By Misty Mathews
Telecommunication and film professors Dr. Matt Payne and Adam Schwartz have one thing on their brains: “BRAINS.”
Actually, that’s not entirely true, but Payne and Schwartz are each teaching a UA course this semester on zombies, cashing in on the monsters’ current popularity to provide students with culturally relevant instruction while teaching them the skills they need to succeed in the real world.
“What’s going to catch people’s attention is the subject matter,” said Payne, who is teaching TCF 444: Zombies in Culture. “At the same time, pedagogical utility is vital. It’s very important to us to underscore what the learning objectives are.”
Schwartz is teaching TCF 451: Advanced Television Production, in which students are producing a television pilot episode. He said the class provides students an experience that closely mirrors real-world production work.
“From the beginning we stress, ‘This isn’t a class project,’” Schwartz said. “I mean, it is, but it’s also for distribution in festivals. I tell my students that if they’re worried about the grade, they’re worried about the wrong thing. You have a job in this class, and there are very specific expectations for the job you are supposed to do. If you do your job, the grade will come.”
“This is not just about studying bogey men,” said Payne, who has previously published research on zombies in pop culture and film. “There’s real work going on here.”

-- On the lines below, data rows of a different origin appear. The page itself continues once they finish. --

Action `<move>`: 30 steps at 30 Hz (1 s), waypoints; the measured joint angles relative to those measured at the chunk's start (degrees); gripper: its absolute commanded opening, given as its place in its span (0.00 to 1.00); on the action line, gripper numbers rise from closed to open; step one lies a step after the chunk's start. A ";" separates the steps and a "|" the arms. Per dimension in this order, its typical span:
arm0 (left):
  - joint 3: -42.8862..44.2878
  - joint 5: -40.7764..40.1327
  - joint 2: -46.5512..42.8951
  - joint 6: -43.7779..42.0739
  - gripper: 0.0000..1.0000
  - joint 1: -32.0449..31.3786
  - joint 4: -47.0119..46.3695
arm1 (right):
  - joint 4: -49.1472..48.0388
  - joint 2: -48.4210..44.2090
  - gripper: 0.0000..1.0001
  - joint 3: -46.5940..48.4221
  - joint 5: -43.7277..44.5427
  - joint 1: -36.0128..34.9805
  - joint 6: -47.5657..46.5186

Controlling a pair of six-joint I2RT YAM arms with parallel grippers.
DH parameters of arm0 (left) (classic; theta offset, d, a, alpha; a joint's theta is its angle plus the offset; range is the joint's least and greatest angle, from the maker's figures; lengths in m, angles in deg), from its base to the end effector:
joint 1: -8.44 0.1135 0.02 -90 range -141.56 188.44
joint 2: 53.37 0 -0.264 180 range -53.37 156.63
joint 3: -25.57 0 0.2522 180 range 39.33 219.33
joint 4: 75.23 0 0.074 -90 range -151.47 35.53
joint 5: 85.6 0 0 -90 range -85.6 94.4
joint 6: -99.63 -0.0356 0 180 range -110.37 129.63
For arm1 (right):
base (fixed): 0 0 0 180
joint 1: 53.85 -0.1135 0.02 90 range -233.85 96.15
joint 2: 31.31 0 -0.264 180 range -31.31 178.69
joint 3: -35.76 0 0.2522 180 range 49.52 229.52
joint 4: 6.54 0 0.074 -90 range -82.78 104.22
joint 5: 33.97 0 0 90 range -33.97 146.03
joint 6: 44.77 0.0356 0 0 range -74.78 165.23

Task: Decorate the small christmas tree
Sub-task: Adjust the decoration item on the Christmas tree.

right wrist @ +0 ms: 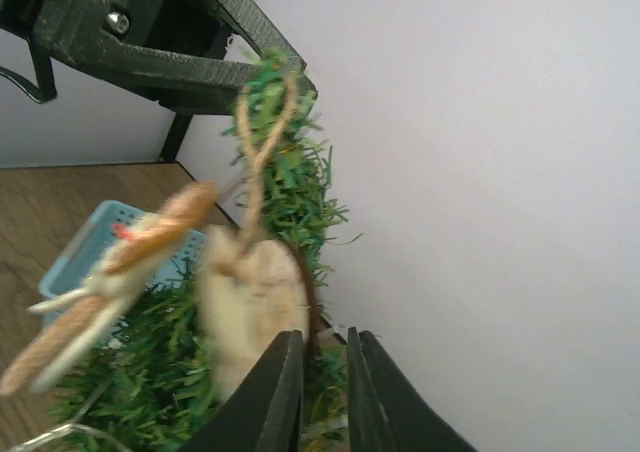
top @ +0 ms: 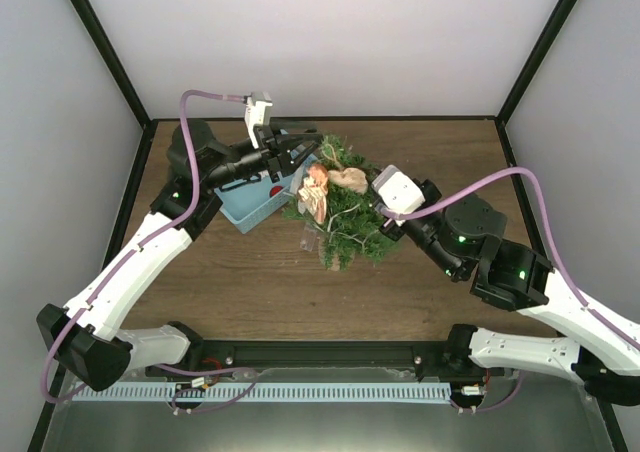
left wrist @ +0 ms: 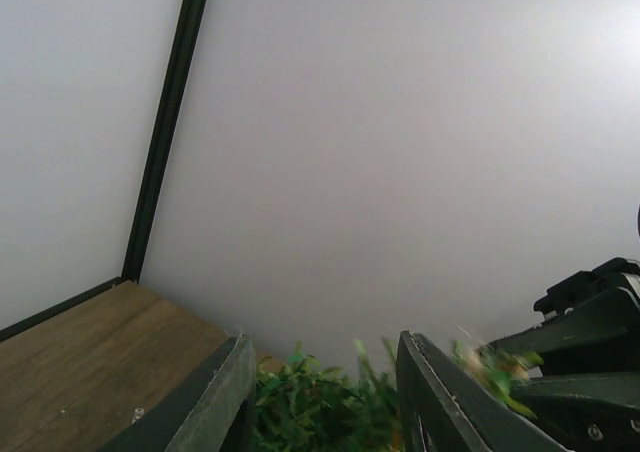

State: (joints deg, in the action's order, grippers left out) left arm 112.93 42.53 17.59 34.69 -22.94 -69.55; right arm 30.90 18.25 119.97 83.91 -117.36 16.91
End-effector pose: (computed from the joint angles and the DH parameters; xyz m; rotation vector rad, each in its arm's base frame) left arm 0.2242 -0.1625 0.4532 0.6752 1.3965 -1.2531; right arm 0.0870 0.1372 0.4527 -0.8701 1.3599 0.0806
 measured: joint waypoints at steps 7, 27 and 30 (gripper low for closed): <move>0.00 -0.15 0.00 0.00 0.41 0.00 0.00 | -3.91 -0.68 0.28 -1.75 1.97 0.00 -3.45; -0.70 -0.39 0.00 0.26 0.41 0.00 -0.85 | -9.97 -9.33 0.55 -18.05 -13.44 0.00 3.89; -0.70 -0.42 0.00 0.26 0.41 0.00 -0.85 | -12.57 -6.91 0.57 -18.18 -14.40 0.00 0.13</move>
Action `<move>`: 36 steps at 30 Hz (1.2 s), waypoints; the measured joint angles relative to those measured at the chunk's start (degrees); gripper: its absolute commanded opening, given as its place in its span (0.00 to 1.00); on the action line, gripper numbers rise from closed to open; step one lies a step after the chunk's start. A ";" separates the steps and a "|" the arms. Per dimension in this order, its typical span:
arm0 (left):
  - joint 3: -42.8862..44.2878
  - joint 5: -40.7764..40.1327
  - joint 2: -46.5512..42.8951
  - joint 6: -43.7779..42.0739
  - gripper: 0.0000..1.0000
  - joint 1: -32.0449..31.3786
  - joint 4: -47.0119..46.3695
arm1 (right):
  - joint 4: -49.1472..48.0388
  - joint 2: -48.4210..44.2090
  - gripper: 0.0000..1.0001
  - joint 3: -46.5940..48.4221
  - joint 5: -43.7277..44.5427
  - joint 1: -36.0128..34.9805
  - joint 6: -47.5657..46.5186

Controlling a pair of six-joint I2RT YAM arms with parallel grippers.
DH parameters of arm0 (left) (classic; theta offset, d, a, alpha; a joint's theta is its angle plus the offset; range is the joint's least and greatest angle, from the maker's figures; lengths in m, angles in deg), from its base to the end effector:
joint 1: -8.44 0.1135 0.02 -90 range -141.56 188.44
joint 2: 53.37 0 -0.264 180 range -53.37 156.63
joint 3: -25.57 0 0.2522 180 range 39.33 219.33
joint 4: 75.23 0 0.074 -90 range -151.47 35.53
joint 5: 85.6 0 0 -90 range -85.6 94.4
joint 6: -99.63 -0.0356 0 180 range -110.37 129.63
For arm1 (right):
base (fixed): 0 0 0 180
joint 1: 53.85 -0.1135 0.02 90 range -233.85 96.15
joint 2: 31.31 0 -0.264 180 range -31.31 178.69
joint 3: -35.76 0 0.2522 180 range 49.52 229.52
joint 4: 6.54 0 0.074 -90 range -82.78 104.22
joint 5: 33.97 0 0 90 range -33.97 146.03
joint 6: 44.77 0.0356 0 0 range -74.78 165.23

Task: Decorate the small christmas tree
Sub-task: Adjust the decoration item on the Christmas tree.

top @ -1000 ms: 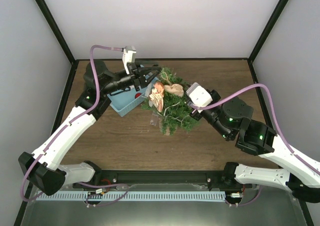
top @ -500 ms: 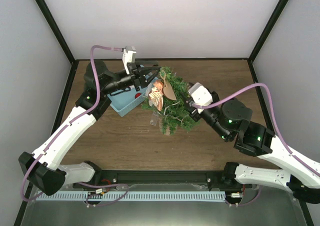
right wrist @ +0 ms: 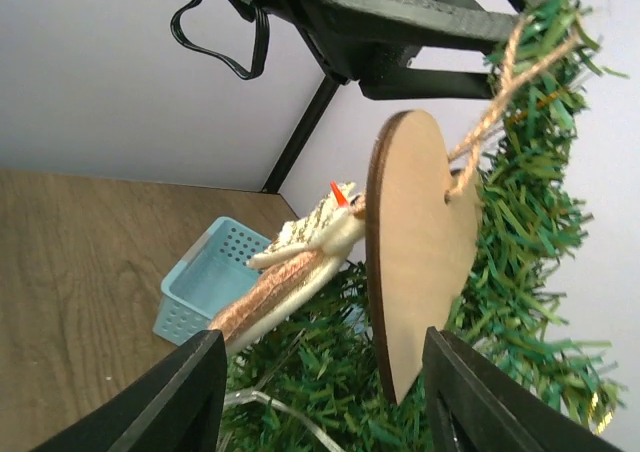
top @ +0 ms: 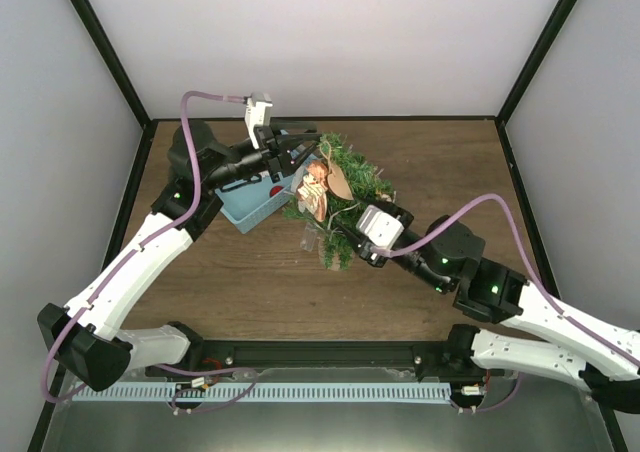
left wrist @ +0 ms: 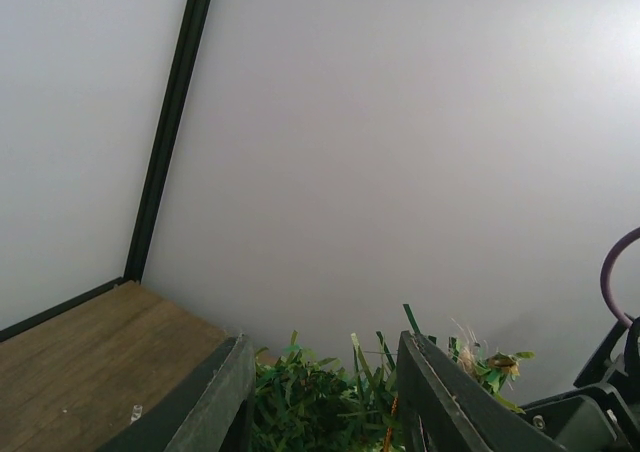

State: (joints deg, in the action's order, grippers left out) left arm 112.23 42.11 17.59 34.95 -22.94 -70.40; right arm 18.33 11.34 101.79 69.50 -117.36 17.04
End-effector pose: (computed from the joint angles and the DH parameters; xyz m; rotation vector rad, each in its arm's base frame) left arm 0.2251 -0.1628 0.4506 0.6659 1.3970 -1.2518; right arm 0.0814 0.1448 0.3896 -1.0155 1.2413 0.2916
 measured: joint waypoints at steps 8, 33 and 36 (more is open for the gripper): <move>0.00 0.00 0.00 0.02 0.41 0.00 -0.02 | -5.27 4.07 0.42 0.00 1.64 0.00 -6.29; -0.76 0.00 0.00 0.20 0.41 0.00 -1.11 | -4.57 3.50 0.49 2.80 1.44 0.00 -0.55; -0.79 0.00 0.00 0.20 0.41 0.00 -1.16 | -5.79 4.55 0.49 2.67 3.04 0.00 -1.79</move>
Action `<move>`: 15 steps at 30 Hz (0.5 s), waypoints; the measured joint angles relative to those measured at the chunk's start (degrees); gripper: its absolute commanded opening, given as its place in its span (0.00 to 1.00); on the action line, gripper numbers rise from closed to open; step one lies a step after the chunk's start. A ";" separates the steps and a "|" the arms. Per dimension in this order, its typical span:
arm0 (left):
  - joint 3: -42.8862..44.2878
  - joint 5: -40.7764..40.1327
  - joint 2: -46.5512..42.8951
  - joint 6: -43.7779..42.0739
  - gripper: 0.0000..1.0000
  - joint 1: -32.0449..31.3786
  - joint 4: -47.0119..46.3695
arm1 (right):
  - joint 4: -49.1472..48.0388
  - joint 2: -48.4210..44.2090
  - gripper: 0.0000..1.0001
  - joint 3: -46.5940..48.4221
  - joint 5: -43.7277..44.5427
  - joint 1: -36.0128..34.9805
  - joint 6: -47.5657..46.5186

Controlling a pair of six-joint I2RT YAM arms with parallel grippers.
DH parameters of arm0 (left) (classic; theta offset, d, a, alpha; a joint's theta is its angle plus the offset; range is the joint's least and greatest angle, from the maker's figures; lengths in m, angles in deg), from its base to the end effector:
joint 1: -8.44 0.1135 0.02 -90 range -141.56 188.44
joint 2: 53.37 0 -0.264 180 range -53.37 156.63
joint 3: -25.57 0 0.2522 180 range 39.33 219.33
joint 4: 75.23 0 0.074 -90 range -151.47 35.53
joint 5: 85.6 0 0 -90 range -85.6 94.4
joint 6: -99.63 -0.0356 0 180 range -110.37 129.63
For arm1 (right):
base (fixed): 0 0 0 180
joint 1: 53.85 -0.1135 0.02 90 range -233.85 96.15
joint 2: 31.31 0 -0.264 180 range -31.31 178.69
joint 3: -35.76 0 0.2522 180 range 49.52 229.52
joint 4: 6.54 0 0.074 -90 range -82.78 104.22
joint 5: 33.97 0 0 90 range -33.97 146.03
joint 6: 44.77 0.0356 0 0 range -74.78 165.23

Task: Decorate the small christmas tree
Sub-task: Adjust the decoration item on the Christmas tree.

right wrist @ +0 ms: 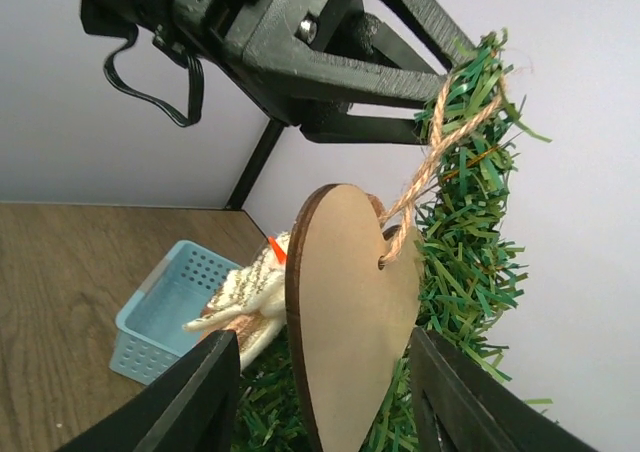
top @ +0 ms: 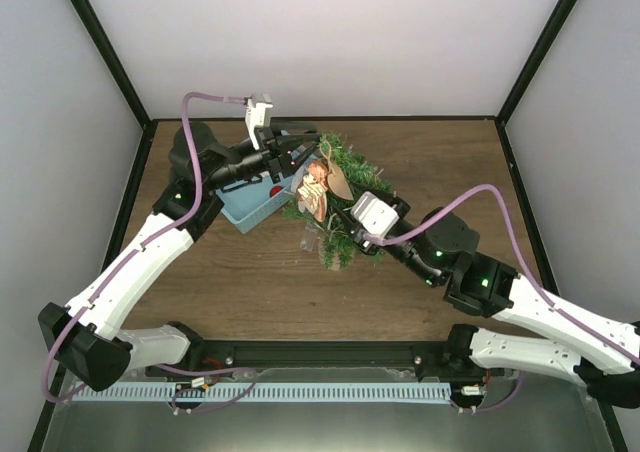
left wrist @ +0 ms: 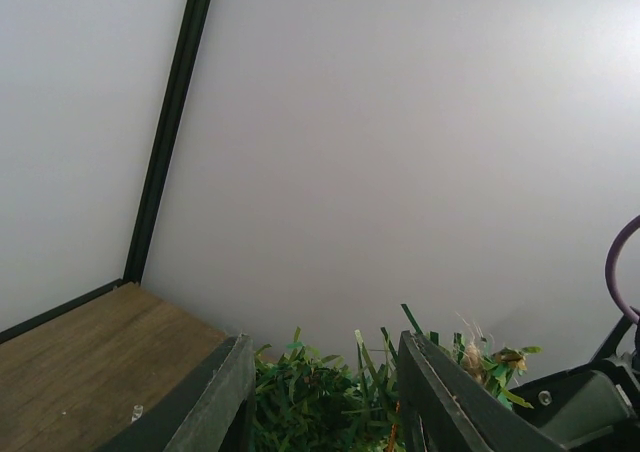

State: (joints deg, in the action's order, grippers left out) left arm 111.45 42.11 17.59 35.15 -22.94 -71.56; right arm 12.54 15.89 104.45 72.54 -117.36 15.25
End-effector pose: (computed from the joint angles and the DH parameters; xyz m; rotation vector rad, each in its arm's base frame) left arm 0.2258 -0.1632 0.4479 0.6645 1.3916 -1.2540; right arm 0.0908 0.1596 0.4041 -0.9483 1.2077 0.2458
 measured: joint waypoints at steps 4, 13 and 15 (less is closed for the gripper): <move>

Students will have a chance to use their audio/visual skills but also will learn about things like special-effects makeup and social media campaigns for promotion. In coming weeks the classes will participate in a special effects workshop by Montgomery-based artist Jonathan Thornton.
“Jonathan will give a basic workshop in how to make folks undead – makeup, special effects,” Schwartz said. “He will actually do most of the makeup for what we call the ‘hero zombies’ – the ones who are featured, close up. But one person doing the makeup for all those zombies would be too expensive and too time-consuming, so it’s an opportunity for students to be involved in doing the makeup for the ‘extra’ zombies and to learn from him.”
Payne and Schwartz wrote a script for the production class over the summer, focusing on creating a “zom-com” or zombie comedy. The pilot, titled “Zom-Com” (“Clever, right?” Schwartz said.), will tell the story of a group of zombie chasers (think storm chasers, but with zombies) who are working with various corporations to tag and study zombies.
“Unlike most zombie fiction that trades in a lot of overt gore, this group is actually a very humanitarian group, so what’s challenging for them is getting the data without actually harming the zombies,” Payne said.
Schwartz, Payne and their students held a casting call in September and also have secured two Screen Actors Guild-member actors for the pilot – Erica Schroeder, a voice actress best known for her work on “Yu-Gi-Oh” and “Sonic the Hedgehog,” and Dan DeLuca, who appeared in season four of HBO’s “The Wire.”
Students in the production class will also participate in portions of Payne’s zombie history class. Payne said the zombie is much more than just a monster, and he hopes he can help students appreciate that.
“Sometimes the monsters in our lives are the monsters we can’t see or recognize,” Payne said. “The zombie is an incredibly agile monster that creates a really nice shell for communicating or articulating a number of social anxieties – racism, sexism, militarism, class inequities.”
Payne’s class will examine a variety of genres and time periods, from the origin of the monster as a Caribbean voodoo monster to George A. Romero’s work – “the father of the modern zombie,” Payne said – to more current depictions of the zombie in the post-9/11 world.
Both Schwartz and Payne said they hope to shoot in locations across Alabama and make use of the physical and creative resources the state offers. They also said they hope to incorporate other departments and entities on campus for a truly collaborative final product.
“It’s really unique, despite the abundance of zombie media, to have this type of collaboration at a state university,” Schwartz said. “I don’t think this has ever been done before.”
The on-campus collaboration already includes Creative Campus, which gave Schwartz and Payne a “Creativity in Collaboration” grant to work with Creative Campus interns on the film project. They also hope to have students from the theatre and dance department involved in some capacity.
“The Creativity in Collaboration grant not only gives us $1,500, it also means we have a team of Creative Campus interns that will work in a variety of capacities alongside TCF students, including marketing, branding, makeup, wardrobe,” Payne said, adding that the Creative Campus students would also be involved in the special effects workshop.
The TCF 444 and 451 classes also recently held fundraisers at locations near campus, allowing more campus community members to support the production of the pilot, which will be entered for consideration to be screened at a number of prestigious film festivals.